Among the lines below, take the one holding "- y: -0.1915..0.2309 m", the one holding "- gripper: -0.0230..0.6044", and all lines between them. Set them down exactly.

BEGIN

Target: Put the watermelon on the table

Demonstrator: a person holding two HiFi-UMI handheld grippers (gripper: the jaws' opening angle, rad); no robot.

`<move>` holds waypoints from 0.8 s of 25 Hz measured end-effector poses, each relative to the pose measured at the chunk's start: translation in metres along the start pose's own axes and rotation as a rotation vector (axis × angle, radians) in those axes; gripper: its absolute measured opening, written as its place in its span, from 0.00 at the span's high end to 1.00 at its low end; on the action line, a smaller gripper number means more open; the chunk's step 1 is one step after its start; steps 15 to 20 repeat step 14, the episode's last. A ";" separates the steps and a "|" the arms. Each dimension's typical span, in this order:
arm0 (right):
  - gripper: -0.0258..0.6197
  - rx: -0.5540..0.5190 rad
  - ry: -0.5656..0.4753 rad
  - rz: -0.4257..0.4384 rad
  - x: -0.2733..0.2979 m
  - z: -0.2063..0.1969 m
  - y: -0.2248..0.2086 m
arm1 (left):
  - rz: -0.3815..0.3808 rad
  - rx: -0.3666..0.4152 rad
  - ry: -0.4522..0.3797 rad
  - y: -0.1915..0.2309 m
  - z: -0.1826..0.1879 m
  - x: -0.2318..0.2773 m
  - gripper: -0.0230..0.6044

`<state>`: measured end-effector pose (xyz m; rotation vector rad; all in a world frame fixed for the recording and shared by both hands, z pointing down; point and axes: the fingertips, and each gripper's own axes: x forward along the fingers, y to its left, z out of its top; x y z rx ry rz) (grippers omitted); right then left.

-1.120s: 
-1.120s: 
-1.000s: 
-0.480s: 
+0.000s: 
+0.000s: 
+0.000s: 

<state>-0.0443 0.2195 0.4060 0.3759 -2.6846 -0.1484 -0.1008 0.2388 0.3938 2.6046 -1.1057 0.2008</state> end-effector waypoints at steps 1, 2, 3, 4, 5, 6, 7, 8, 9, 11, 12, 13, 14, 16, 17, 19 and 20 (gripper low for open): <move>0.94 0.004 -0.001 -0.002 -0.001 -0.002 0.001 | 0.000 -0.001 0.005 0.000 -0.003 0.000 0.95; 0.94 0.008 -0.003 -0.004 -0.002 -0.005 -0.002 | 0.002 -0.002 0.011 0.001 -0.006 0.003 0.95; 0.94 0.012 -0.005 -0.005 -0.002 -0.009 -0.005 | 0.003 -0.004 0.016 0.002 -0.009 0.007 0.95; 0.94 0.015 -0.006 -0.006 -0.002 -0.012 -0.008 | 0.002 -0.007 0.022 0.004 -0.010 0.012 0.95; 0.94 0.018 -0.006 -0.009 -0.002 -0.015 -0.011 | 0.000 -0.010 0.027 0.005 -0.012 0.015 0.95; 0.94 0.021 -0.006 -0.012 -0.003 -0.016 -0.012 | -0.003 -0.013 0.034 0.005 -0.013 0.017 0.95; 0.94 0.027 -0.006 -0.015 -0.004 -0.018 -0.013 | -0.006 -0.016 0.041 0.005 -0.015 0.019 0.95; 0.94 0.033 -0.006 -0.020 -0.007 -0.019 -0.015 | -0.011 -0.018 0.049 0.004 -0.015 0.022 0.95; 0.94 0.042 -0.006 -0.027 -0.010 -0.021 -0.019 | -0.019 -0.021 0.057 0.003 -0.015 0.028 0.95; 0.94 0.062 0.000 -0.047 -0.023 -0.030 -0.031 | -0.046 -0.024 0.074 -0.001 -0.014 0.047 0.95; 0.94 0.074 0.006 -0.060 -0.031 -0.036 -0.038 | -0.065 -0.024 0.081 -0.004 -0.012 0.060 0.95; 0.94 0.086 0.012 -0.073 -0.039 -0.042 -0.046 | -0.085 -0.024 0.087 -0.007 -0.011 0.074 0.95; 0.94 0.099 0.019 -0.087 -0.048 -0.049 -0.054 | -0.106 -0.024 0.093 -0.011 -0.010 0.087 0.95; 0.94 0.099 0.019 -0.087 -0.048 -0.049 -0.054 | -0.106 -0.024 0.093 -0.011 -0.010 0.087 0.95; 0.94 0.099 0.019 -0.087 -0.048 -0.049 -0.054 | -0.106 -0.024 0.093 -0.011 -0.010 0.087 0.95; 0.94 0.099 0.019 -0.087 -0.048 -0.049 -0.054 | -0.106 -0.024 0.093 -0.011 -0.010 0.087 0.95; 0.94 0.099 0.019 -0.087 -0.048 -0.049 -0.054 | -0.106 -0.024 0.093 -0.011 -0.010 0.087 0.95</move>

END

SOLUTION:
  - y: -0.1915..0.2309 m
  - z: -0.1826..0.1879 m
  - x: -0.2318..0.2773 m
  - gripper: -0.0230..0.6044

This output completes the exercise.